▸ THE TASK: In the entries that follow, the line with "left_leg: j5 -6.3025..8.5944" opens the range and the line with "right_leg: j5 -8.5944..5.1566" closes it; repeat that range exactly, both lines included.
========================
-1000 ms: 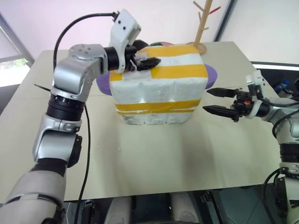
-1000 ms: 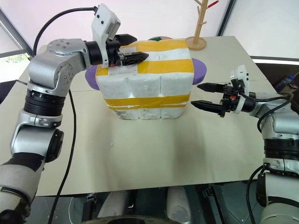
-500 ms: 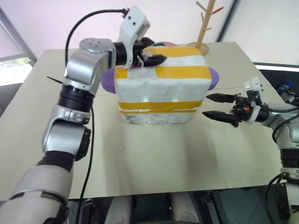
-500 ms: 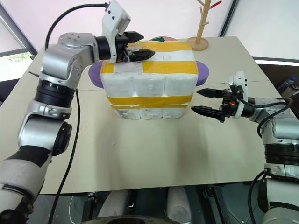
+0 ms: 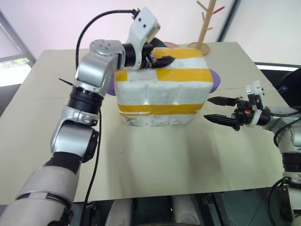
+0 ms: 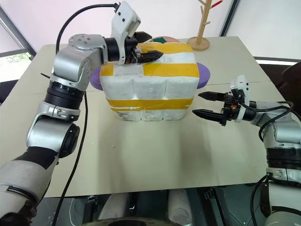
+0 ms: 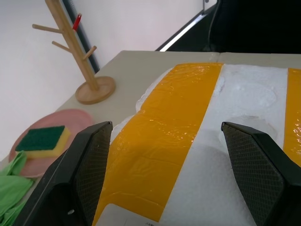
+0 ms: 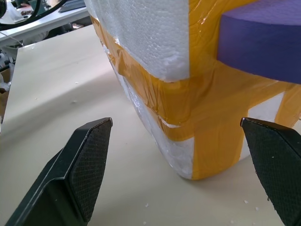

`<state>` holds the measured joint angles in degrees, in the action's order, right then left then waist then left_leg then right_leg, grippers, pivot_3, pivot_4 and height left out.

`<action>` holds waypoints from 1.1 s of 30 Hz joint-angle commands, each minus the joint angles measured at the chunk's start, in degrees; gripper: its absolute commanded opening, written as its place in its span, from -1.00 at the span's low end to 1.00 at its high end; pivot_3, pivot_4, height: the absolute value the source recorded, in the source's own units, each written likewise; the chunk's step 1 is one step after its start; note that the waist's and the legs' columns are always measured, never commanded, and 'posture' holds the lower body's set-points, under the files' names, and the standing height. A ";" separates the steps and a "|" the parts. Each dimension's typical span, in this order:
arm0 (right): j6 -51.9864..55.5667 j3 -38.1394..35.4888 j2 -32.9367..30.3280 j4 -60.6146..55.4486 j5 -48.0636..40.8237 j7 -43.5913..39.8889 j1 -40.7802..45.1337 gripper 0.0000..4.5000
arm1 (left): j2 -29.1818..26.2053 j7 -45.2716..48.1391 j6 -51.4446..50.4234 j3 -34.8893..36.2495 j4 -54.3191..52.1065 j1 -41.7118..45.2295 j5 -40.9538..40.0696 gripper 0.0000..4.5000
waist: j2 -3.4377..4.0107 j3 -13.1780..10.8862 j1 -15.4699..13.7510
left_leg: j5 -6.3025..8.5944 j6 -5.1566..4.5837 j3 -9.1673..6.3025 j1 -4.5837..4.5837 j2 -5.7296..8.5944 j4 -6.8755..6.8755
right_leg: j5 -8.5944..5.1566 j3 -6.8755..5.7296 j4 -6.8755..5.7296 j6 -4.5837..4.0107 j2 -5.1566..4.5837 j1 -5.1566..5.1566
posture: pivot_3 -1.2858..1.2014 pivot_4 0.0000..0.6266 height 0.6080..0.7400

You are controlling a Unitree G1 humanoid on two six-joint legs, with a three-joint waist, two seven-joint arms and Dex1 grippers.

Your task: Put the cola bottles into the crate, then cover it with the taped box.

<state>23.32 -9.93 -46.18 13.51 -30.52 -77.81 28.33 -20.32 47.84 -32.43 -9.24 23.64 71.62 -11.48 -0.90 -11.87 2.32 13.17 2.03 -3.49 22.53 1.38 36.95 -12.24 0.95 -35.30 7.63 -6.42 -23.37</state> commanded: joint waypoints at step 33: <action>-9.18 2.12 -4.31 18.33 5.44 -11.92 11.77 1.00 | -45.29 33.49 -2.10 51.60 -35.46 -73.74 -11.04 0.72 | -0.19 -0.15 0.21 | -0.08 0.14 0.31 -0.02 -0.19 -0.71 | -0.15 0.10 0.11 -0.62 -0.07 -0.50 | 0.03 -0.52 1.00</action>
<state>15.22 -7.25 -49.85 31.76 -25.18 -88.86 38.83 -66.03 82.19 -36.12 39.97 -9.89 -1.95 -22.47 -1.09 -12.02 2.53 13.09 2.17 -3.16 22.51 1.18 36.24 -12.39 1.05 -35.18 7.01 -6.50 -23.86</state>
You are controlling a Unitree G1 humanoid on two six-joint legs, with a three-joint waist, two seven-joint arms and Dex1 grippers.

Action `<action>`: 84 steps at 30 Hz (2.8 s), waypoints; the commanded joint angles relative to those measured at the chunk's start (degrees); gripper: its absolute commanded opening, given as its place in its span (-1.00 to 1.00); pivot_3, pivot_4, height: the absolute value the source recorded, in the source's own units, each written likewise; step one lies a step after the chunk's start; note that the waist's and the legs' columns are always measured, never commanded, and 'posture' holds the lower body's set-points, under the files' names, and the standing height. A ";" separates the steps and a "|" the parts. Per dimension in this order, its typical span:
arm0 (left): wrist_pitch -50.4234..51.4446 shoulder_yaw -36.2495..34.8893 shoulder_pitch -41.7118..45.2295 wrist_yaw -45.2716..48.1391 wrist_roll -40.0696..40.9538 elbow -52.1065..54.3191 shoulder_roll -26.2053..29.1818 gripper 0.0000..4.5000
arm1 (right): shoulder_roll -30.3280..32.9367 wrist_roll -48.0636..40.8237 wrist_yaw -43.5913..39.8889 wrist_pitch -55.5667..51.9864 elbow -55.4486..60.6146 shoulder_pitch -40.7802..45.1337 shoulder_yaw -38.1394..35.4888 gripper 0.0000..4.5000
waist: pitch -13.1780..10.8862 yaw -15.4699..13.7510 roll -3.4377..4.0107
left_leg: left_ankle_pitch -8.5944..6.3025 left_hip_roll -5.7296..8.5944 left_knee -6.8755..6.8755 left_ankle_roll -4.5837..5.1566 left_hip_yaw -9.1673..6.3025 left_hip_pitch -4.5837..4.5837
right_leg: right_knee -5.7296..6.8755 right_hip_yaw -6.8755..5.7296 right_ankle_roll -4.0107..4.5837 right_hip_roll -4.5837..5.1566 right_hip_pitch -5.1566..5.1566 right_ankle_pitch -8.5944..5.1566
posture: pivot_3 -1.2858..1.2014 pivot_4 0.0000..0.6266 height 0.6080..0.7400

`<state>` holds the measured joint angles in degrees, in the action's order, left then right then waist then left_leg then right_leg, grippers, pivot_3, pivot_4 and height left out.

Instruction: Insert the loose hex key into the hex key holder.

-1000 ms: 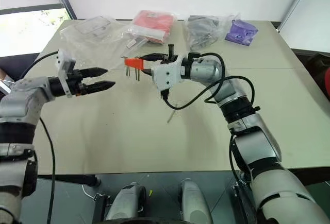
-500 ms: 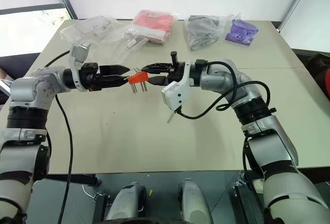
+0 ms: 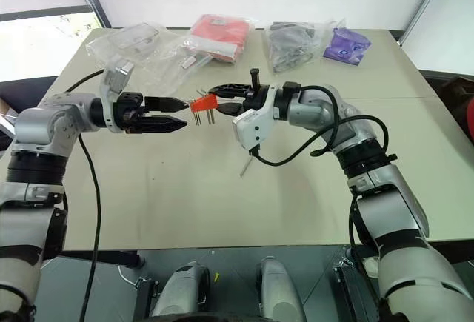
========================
▸ WRITTEN ANSWER:
left_leg: j5 -6.3025..8.5944 j6 -5.1566..4.5837 j3 -9.1673..6.3025 j1 -4.5837..4.5837 j2 -5.7296..8.5944 j4 -6.8755..6.8755
right_leg: j5 -8.5944..5.1566 j3 -6.8755..5.7296 j4 -6.8755..5.7296 j6 -4.5837..4.0107 j2 -5.1566..4.5837 j1 -5.1566..5.1566

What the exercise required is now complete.